The findings show that military political involvement consistently predicts democratic decline and higher levels of state and non-state violence. Police militarization, by contrast, does not exhibit a uniform regional effect; its relationship with democratic outcomes varies across institutional contexts and elite strategies. The study demonstrates that military political power—rather than coercive capacity alone—poses the most consistent threat to democratic governance.

Research Assistant — Sportswashing & Social Identity (2023–2024)
Prepared and organized a dataset of over 700,000 tweets for a study examining how state-linked sports ownership affects public criticism of human rights abuses during Russia’s invasion of Ukraine. Using machine-learning classification and synthetic control methods, the published analysis shows that Chelsea F.C. supporters were less likely than other fans to discuss the invasion or criticize Russia after Roman Abramovich’s announcement to relinquish control of the club.
Published Article: State-Linked Sportswashing and Political Expression on Social Media (Social Science Quarterly) — https://onlinelibrary.wiley.com/doi/10.1111/ssqu.13485
Latino Political Attitudes
As a Graduate Research Assistant on an NSF-funded project, I contributed to a study examining political attitudes among Latino communities in the United States. In 2022, we conducted interviews and focus groups in English and Spanish, which informed the design of a nationally representative survey of more than 1,000 Latino respondents.
The resulting co-authored article, published in The Journal of Race, Ethnicity, and Politics (doi:10.1017/rep.2025.17), analyzes variation in Latino support for conspiracy theories. The study finds that religiosity, institutional distrust, conservative ideology, generational status, Spanish-language media consumption, and perceptions of discrimination are important predictors of conspiracy beliefs—while also revealing substantial heterogeneity within Latino communities.

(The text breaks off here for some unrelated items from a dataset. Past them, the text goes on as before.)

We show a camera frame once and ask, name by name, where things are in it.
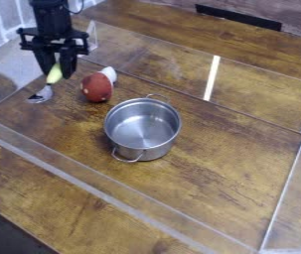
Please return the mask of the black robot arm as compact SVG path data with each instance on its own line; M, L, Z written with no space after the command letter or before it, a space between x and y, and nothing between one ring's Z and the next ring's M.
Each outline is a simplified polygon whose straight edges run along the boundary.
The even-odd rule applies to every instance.
M72 27L68 0L29 0L36 27L19 28L20 48L32 51L43 74L60 64L63 78L76 69L76 56L88 55L88 33Z

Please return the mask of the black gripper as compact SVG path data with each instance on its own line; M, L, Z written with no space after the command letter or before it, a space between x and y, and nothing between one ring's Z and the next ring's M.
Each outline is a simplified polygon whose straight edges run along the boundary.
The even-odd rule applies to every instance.
M72 27L69 16L37 18L36 27L19 28L20 48L32 51L43 74L48 74L60 53L63 78L68 79L76 68L76 55L88 54L87 32Z

Funding for this research was awarded by the Quality, Study, and Teaching (QSL) Commission at Hochschule Fulda University of Applied Sciences, Germany.
Costa Rica
My interest in Latin America dates to 2018, when I conducted a case study on German-Costa Rican cooperation for my master’s thesis Climate Change and Development Policy: A Case Study on German-Costa Rican Cooperation. To gather original data, I undertook a research trip to San José, Costa Rica.
During this fieldwork, I conducted 22 semi-structured interviews with a representative cross-section of government officials, educational leaders, and civil society actors. Interviewees included the Costa Rican Ministers of Environment and Energy and of Education (2014–2018), the German Ambassador to Costa Rica (2014–2018), the Embassy Counsellor at the German Embassy, and a former Costa Rican Ambassador to Germany. These interviews provided firsthand insight into bilateral climate and development cooperation, institutional coordination, and transnational policy implementation.